Task statement: Output exactly the lines below, starting with the line that has "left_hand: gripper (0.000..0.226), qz" and going on through the line that has "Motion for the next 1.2", both included, and no other lines.

━━ Given records ━━

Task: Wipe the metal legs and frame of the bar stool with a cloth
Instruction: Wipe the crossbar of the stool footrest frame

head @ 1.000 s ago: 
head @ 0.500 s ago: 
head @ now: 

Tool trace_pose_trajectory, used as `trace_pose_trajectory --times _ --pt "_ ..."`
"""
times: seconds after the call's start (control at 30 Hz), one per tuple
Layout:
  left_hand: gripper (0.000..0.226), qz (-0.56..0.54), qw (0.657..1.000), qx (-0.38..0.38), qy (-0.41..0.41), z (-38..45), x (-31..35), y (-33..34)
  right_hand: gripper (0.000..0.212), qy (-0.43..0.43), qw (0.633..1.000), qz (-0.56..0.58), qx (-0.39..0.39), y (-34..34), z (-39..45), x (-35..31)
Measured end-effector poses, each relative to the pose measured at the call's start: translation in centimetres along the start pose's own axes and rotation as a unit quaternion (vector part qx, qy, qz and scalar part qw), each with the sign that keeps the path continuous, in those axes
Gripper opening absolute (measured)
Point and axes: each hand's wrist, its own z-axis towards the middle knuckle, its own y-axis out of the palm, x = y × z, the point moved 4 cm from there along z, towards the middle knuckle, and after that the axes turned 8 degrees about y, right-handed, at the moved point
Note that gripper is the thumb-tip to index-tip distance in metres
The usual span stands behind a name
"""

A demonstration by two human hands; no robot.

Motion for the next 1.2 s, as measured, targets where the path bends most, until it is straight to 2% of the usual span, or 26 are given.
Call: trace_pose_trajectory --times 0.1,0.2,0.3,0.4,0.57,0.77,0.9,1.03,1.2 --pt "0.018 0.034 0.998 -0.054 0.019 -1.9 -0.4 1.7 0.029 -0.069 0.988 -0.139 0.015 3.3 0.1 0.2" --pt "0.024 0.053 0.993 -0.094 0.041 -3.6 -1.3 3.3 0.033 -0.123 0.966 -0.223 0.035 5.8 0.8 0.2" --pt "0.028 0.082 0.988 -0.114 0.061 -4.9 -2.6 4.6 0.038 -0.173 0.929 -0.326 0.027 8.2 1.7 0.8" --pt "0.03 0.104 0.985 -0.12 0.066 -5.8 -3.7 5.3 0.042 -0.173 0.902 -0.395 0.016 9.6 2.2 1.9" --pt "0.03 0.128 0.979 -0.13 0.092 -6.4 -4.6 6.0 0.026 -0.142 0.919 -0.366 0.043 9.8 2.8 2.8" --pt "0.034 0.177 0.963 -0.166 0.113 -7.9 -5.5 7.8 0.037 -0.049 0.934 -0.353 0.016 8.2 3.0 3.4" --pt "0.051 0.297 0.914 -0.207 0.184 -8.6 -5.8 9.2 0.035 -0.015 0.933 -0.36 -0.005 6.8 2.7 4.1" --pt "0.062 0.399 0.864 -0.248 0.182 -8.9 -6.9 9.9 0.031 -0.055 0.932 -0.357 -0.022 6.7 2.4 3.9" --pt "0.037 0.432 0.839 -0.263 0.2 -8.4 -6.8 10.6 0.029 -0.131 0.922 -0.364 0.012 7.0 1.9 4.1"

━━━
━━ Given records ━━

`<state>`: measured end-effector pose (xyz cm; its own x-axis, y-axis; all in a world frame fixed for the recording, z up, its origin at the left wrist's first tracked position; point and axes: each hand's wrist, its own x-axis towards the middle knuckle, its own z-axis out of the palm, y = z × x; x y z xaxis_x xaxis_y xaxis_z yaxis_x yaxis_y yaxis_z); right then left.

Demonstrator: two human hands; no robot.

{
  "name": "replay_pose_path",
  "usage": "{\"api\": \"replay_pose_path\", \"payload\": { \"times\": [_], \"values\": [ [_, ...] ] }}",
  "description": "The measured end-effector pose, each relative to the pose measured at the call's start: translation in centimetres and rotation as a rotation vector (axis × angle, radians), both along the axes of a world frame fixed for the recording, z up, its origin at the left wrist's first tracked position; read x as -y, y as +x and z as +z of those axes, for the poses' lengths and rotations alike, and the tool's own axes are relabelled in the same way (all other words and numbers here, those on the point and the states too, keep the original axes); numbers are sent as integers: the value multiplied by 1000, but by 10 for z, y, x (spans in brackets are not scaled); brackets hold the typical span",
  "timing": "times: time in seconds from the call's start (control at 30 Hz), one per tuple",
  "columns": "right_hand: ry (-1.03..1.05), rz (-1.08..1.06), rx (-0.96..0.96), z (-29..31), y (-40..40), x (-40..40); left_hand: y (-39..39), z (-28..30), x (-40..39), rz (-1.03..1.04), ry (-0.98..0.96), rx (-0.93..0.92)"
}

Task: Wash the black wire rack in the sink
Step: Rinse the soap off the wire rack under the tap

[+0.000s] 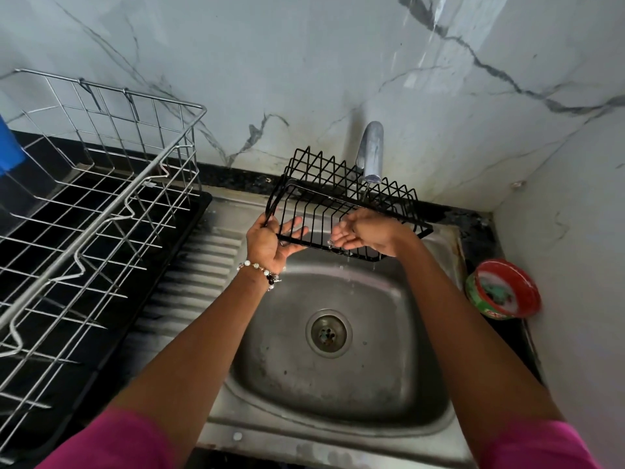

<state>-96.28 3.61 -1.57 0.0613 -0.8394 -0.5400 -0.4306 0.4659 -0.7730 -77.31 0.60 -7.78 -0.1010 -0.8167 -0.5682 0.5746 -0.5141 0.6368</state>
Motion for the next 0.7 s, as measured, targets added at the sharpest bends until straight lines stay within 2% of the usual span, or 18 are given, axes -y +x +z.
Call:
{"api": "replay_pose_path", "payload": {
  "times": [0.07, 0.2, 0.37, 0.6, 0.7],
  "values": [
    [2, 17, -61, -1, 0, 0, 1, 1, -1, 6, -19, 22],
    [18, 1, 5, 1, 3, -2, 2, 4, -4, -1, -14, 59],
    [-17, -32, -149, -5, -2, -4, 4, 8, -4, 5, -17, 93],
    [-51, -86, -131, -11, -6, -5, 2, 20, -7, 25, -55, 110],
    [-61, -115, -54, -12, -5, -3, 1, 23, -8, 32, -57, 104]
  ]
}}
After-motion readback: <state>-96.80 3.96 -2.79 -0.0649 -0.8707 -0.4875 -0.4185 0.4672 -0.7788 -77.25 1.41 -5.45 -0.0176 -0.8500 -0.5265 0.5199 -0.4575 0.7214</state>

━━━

Solution for this exercise:
  left_hand: gripper (0.000..0.226), qz (-0.56..0.54), qw (0.657..1.000), qx (-0.38..0.38), qy (-0.41..0.41), z (-38..45), x (-31..35), y (-33..34)
  right_hand: gripper (0.000..0.212), qy (-0.43..0.43), qw (0.633..1.000), qz (-0.56..0.58), qx (-0.39..0.39), y (-34..34), z (-39..45), x (-35..31)
Measured end-effector poses, each relative to the pose measured at the call's start: translation in centimetres along the start pose's own axes and rotation as a unit quaternion (vector part qx, qy, qz and scalar part qw), each with the sign that keeps the path continuous, in those axes
Gripper opening absolute (measured)
Point and axes: each hand's wrist, its own z-axis towards the middle knuckle, its own y-axis out of the palm, x = y × z, the point moved 4 cm from there along z, towards the middle knuckle, and after that the axes turned 8 degrees about y, right-handed, at the moved point
Note that gripper is the thumb-tip to index-tip distance in metres
The usual span stands behind a name
"""

A demonstration by two human hands; no robot.

Motion for the next 1.2 s, as measured, targets where the path bends most, until it is straight to 2% of the usual span, or 26 are given.

What appears above is the complete answer.